→ Exercise goal
Copying rule for the data below: pictures stay out, and only the lines from the one with "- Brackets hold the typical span" down to the one with "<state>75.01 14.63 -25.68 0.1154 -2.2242", inclusive, are repeated exactly.

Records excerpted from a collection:
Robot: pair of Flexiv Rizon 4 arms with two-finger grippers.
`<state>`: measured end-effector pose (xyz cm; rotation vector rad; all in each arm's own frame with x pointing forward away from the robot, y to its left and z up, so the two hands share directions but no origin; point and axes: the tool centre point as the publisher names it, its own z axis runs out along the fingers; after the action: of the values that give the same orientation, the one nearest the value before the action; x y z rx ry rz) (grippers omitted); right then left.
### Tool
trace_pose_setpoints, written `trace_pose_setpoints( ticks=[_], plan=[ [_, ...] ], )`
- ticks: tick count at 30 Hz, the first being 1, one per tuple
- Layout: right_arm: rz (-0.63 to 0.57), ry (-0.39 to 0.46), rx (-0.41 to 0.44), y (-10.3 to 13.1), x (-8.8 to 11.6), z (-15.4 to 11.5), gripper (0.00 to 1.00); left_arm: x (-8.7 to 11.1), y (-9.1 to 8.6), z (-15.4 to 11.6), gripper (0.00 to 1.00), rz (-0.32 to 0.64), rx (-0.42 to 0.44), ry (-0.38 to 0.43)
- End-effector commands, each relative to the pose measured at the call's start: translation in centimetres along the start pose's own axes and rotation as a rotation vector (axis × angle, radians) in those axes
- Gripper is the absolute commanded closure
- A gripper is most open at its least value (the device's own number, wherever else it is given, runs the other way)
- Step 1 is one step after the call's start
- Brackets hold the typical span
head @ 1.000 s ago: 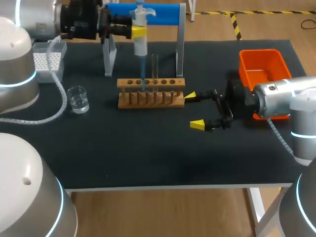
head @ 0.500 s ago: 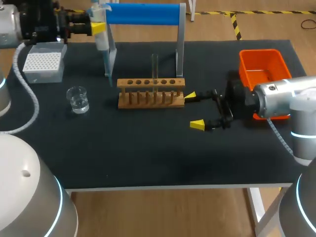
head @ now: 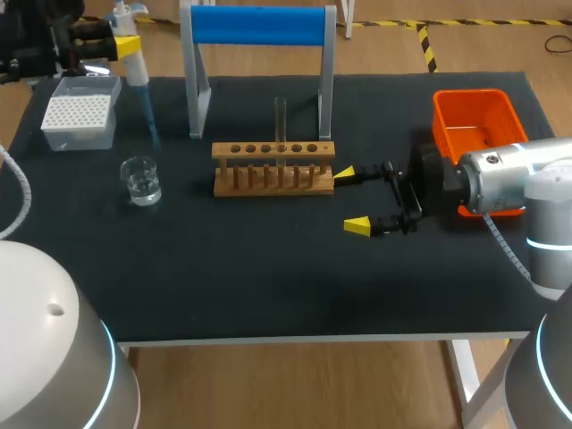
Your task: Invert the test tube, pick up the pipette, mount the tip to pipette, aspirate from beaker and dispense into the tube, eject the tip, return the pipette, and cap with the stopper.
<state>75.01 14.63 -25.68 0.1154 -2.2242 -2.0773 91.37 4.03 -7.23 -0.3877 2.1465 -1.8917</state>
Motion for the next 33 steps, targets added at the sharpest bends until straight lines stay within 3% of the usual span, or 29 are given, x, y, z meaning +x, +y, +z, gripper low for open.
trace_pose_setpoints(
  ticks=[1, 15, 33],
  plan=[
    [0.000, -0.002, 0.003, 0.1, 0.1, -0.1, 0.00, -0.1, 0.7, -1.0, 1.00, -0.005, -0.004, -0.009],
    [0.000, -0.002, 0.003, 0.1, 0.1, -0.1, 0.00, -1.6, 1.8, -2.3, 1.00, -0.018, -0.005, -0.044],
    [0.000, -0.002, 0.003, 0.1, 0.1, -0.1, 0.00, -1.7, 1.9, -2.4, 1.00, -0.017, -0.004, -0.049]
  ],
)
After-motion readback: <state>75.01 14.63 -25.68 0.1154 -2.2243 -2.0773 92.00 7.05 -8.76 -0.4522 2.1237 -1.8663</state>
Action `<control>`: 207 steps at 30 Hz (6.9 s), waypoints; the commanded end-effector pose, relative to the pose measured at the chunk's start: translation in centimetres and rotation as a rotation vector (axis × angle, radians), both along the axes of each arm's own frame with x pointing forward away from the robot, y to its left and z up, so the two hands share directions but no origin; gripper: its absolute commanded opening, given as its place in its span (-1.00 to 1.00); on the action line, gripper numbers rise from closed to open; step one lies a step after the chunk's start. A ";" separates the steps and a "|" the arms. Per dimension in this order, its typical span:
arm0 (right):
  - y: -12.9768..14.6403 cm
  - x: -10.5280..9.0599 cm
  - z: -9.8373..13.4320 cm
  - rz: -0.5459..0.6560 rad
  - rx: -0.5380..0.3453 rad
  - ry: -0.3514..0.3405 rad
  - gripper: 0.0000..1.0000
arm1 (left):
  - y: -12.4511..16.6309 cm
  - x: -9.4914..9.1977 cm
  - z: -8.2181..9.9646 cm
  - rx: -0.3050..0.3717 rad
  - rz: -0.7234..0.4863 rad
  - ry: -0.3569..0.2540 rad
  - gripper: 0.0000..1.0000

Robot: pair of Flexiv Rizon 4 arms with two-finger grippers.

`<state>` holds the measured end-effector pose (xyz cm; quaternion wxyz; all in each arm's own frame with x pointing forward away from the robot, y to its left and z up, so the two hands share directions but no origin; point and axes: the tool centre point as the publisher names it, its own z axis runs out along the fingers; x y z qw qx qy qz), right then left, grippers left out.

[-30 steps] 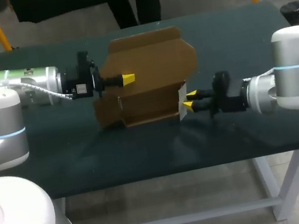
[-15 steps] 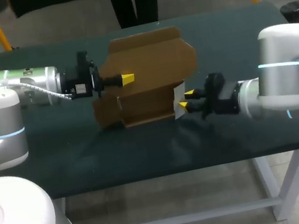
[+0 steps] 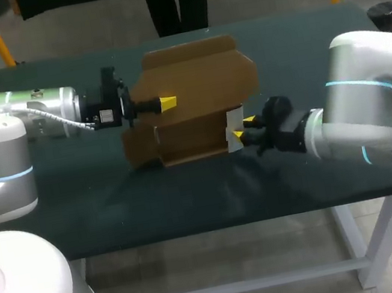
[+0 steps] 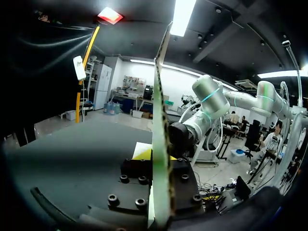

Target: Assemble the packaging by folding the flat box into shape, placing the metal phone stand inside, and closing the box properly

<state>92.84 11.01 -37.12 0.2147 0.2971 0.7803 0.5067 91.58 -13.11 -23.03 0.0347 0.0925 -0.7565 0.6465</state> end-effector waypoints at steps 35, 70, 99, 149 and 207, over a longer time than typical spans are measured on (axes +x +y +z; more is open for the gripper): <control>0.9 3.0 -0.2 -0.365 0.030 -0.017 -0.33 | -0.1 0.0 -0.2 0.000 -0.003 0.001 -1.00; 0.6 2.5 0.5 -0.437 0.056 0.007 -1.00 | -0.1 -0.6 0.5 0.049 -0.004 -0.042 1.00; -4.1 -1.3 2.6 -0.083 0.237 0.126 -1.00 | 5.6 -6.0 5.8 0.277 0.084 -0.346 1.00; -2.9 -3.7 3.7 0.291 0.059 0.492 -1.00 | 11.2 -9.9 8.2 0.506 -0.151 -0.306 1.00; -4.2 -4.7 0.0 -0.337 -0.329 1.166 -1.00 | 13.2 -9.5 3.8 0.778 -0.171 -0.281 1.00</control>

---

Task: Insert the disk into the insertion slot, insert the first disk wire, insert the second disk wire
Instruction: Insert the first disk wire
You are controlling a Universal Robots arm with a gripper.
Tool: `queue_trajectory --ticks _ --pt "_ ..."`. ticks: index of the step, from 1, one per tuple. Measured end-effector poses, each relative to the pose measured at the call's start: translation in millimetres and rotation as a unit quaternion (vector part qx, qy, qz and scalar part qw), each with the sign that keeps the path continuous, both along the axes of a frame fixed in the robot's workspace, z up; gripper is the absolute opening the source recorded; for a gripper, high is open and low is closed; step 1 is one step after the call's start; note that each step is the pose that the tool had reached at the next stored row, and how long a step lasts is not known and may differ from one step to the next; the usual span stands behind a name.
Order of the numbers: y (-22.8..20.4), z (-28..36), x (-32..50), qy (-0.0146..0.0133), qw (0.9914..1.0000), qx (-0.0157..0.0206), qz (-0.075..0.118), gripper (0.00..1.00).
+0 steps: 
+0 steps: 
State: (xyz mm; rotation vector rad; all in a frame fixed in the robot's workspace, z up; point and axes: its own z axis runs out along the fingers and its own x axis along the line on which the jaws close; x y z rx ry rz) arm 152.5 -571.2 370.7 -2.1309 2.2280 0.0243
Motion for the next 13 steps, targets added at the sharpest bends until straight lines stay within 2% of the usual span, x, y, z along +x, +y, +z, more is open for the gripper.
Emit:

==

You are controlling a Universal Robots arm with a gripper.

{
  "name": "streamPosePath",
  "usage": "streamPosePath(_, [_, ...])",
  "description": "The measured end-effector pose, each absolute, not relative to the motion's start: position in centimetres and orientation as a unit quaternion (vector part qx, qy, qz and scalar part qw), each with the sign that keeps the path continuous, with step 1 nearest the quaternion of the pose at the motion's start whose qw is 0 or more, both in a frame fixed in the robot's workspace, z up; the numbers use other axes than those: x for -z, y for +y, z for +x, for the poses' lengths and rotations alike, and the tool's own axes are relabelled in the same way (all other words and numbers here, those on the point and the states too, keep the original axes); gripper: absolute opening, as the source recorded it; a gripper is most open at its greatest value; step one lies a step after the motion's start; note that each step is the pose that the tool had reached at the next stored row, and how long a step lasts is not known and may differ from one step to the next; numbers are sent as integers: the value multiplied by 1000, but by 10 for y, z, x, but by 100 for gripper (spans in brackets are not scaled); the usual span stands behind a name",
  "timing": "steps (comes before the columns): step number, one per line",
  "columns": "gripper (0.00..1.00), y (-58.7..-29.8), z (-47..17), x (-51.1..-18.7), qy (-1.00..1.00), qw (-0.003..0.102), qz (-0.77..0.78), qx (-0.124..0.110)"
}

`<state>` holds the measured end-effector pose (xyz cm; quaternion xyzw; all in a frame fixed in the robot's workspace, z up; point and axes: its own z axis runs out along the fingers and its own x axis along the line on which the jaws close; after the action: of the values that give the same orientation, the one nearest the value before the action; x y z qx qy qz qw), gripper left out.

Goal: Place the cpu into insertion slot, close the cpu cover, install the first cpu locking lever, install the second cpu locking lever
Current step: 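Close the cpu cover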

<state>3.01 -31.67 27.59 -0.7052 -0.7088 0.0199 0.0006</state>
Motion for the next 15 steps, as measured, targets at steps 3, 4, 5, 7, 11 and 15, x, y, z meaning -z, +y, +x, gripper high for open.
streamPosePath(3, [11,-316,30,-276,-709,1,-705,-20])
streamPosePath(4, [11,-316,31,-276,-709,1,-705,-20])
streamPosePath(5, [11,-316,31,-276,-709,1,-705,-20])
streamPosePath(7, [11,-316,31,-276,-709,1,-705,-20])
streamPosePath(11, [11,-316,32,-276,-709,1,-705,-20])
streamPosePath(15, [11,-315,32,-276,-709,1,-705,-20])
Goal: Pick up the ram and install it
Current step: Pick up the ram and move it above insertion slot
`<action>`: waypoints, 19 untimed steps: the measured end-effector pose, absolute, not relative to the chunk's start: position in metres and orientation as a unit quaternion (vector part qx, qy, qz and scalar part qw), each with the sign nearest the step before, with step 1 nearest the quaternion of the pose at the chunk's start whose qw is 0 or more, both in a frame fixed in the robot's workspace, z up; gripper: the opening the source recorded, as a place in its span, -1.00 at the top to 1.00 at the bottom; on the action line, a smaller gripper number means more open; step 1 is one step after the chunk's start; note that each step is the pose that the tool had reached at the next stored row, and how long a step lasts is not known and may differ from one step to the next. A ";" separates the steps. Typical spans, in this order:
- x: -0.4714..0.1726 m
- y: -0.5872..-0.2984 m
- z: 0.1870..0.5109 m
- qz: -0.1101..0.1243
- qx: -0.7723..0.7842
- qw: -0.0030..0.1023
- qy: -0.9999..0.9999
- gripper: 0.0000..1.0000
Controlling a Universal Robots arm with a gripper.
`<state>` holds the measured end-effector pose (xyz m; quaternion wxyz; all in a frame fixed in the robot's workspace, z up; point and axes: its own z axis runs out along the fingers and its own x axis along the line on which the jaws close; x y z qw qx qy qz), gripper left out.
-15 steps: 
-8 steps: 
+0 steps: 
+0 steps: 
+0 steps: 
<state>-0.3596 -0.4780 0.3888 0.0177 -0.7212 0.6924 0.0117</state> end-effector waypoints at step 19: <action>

→ Response
- Brackets hold the typical span
head @ 1.000 s ago: 
head @ 0.500 s ago: 
head @ now: 
Your task: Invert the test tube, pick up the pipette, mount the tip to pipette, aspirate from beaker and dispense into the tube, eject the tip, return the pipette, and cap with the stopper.
<state>75.01 14.63 -25.68 0.1154 -2.2242 -2.0773 91.37 4.03 -7.23 -0.3877 2.1465 -1.8917</state>

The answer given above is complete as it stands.